Platz zwei erreichte er ebenfalls in Dorf Zechlin. Die Stimmen waren am Sonntag kaum ausgezählt, da bereiteten sich die Parteien schon auf die Stichwahl am 6. Mai vor. CDU-Kreischef Jan Redmann war nicht überrascht, dass es keiner der fünf Kandidaten in der ersten Runde der Direktwahl geschafft hat, Landrat zu werden. „Das war doch abzusehen“, sagte er am
Sonntagabend; die Christdemokraten hatten vorher eigene Plakate für die Stichwahl in Auftrag gegeben. Die SPD hat darauf verzichtet. Sie schickte dafür noch am Sonntagabend ihre Unterstützer los, die schon bestehenden Plakate mit einem zusätzlichen Aufkleber als Hinweis auf die Stichwahl in zwei
Wochen zu versehen. Alle, die am Sonntag zur Wahl aufgerufen waren, sind es auch am 6. Mai. Neue Wahlbenachrichtigungen werden nicht verschickt; jeder kann die weiße Karte, die er bereits bekommen hat, für die Abstimmung
noch einmal benutzen. Wer vor der Abstimmung am vergangenen Sonntag Briefwahlunterlagen angefordert hatte, bekommt sie auch für den 6. Mai automatisch zugeschickt. Ob er bei der Stichwahl einen der anderen beiden Kandidaten unterstützt? Christian Scherkenbach hat sich noch nicht entschieden: „Ich werde die beiden Kandidaten in den nächsten Tagen erst einmal beobachten.“ Politisch will er sich weiter engagieren – im Betriebsrat der Ruppiner Kliniken und in deren Aufsichtsrat. Die Lage im Krankenhaus
und in dessen Tochterfirmen war für ihn ein wesentlicher Grund, als Landrat zu kandidieren. Der Landrat ist im Unternehmen Chef im Aufsichtsrat und Gesellschaftervertreter. Unsicher ist, ob am 6. Mai genügend Wähler abstimmen werden, damit der Sieger die Stimmen von mindestens 15 Prozent aller Wahlberechtigten hinter sich vereint. Denn nur dann ist er auch gewählt.

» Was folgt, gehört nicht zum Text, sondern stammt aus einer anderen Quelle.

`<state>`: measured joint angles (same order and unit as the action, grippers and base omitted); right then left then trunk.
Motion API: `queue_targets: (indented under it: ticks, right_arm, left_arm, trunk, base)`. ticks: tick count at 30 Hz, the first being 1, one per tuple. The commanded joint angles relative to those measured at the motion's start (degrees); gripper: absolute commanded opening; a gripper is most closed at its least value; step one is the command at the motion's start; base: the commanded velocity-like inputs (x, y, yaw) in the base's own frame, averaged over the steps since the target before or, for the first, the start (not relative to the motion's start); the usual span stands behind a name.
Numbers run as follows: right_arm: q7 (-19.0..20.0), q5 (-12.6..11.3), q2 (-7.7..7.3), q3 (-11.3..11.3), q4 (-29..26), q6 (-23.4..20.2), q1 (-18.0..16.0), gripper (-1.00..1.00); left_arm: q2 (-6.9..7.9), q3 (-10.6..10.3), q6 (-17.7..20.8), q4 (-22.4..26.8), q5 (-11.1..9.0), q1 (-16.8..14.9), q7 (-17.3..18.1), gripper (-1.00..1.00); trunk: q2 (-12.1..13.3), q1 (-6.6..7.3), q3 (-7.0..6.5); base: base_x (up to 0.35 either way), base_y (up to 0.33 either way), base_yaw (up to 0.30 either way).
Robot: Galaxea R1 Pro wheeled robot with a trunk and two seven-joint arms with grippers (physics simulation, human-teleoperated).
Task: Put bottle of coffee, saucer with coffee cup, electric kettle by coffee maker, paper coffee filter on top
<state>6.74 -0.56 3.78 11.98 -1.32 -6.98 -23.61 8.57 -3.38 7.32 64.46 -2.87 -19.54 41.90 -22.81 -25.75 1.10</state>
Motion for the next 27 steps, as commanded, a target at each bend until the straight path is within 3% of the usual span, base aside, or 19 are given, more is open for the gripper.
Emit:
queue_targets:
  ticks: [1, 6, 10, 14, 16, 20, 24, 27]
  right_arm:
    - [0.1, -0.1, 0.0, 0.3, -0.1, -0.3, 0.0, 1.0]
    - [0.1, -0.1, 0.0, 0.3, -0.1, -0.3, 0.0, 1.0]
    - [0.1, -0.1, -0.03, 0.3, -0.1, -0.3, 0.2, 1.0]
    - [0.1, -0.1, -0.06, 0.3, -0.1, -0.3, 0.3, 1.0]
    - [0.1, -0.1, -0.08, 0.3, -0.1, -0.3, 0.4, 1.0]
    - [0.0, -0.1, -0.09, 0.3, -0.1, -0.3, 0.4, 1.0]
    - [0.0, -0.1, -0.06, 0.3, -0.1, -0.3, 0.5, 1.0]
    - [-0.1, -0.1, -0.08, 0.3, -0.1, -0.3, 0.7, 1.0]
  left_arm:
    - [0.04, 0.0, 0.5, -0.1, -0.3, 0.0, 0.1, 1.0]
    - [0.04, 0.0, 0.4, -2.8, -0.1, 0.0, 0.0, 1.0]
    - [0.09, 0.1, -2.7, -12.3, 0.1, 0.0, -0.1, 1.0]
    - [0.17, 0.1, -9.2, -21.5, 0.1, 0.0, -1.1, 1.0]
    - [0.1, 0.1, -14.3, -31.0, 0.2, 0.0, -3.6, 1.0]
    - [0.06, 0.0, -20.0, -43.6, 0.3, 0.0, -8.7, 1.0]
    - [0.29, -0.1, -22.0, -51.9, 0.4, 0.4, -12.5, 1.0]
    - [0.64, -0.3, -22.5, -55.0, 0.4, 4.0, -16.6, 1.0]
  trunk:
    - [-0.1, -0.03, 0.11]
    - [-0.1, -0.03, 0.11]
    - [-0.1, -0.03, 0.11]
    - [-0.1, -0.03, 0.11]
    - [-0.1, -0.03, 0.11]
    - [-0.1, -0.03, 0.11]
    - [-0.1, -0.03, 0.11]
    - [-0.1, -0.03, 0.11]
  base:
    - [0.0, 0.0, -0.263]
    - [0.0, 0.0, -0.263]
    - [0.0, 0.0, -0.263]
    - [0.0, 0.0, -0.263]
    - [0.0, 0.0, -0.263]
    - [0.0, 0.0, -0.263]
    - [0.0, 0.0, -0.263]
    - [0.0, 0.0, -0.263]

Wird dieses so genannte Quorum hingegen verfehlt, dann haben sich die Kandidaten in den vergangenen Wochen vergeblich gemüht. Dann wird allein der Kreistag entscheiden, wer neuer Landrat wird. Kreiswahlleiter Dietmar Tripke hofft deshalb, dass sich die Wähler einen Ruck geben und bei der Stichwahl einem der zwei verbliebenen Kandidaten ihre Stimme geben. „Die
Wähler sollten sich für einen der zwei entscheiden“, sagt Tripke. Bei der Landratswahl vor acht Jahren war das Quorum verfehlt worden – der Kreistag hatte das letzte Wort. Im ersten Wahlgang hatte CDU-Mann Egmont Hamelow
knapp 42 Prozent erreicht, Ralf Reinhardt gut 28 Prozent. In der Stichwahl jedoch kehrte sich das Verhältnis um: Reinhardt kam auf 50,5 Prozent, Hamelow auf 49,5 Prozent. Letztendlich entschied aber der Kreistag.